Von Haus aus bin ich eigentlich Werbetexterin. Jedoch hatte jedoch immer ein großes Interesse am Thema Ernährung. Nicht nur kulinarisch, weil ich wahnsinnig gerne koche, sondern auch wissenschaftlich. Mich hat schon immer wahnsinnig interessiert, was Ernährung mit unserem Körper macht und wie wir sie nutzen können, um uns rundum wohlzufühlen. Je mehr ich darüber im Netz und Ratgebern las, desto verwirrter war ich irgendwann. Mal war Low Carb der heilige Gral, mal glutenfreie Ernährung, dann Veganismus, Ayurveda, Detoxkuren usw.
Mir wurde klar: Wenn ich wirklich verstehen will, was gut und gesund für meinen Körper ist, brauche ich fundiertes Wissen. Also habe ich kurzerhand nochmal die Schulbank gedrückt – 2 Jahre lang neben dem Job im Fernstudium. Während dieser Zeit habe ich wahnsinnig viel gelernt und ich hatte sogar einige persönliche Aha-Momente. Als mir klar wurde, wie ausschlaggebend die Darmflora für unser Wohlbefinden ist, spezialisierte ich mich auf diesen Bereich.

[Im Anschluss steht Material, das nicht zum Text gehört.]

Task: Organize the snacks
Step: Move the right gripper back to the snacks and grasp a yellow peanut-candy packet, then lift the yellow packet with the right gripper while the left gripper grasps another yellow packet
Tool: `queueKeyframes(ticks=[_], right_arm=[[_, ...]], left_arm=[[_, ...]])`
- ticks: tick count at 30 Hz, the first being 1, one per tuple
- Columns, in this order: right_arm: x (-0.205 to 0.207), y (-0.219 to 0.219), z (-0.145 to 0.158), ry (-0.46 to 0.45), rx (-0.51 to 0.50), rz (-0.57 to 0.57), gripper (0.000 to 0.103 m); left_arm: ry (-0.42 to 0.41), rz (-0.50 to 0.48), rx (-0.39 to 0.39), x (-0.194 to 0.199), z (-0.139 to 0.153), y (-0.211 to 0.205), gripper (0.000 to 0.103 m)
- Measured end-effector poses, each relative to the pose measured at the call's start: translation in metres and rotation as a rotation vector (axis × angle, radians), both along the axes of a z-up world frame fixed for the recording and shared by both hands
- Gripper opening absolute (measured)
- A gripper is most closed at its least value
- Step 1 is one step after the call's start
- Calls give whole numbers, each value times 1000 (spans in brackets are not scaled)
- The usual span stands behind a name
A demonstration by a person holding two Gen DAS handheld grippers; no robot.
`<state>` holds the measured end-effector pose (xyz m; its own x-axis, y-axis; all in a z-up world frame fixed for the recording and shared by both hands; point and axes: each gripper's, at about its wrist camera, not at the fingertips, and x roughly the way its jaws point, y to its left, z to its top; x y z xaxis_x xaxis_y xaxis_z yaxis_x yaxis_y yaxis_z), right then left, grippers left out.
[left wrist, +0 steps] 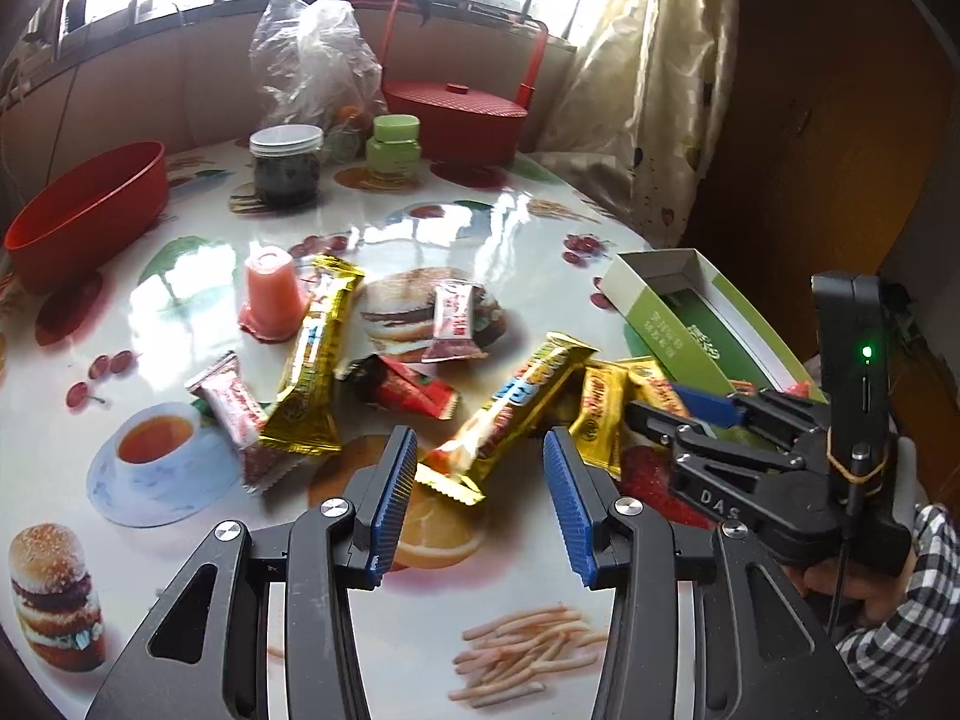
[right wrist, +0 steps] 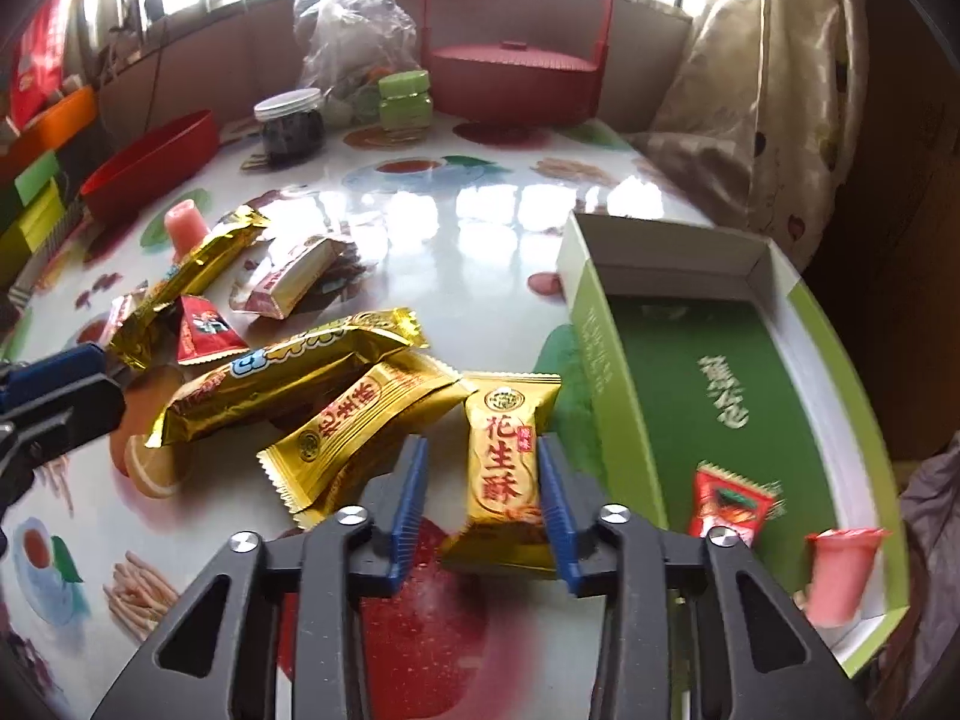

Ich habe Studien zu dem Thema durchforstet und mir viel Fachliteratur dazu einverleibt. Mit der Zeit kam die Idee auf, mein Wissen zu teilen. Naja… und was liegt für eine Werbetexterin näher als einfach darüber zu schreiben?

Du hast in kompletter Eigenregie ein ganzes Kochbuch veröffentlicht. Nebenbei bemerkt eine große Empfehlung. Wann kam die Idee für dieses Projekt? Wie lange hat es gedauert?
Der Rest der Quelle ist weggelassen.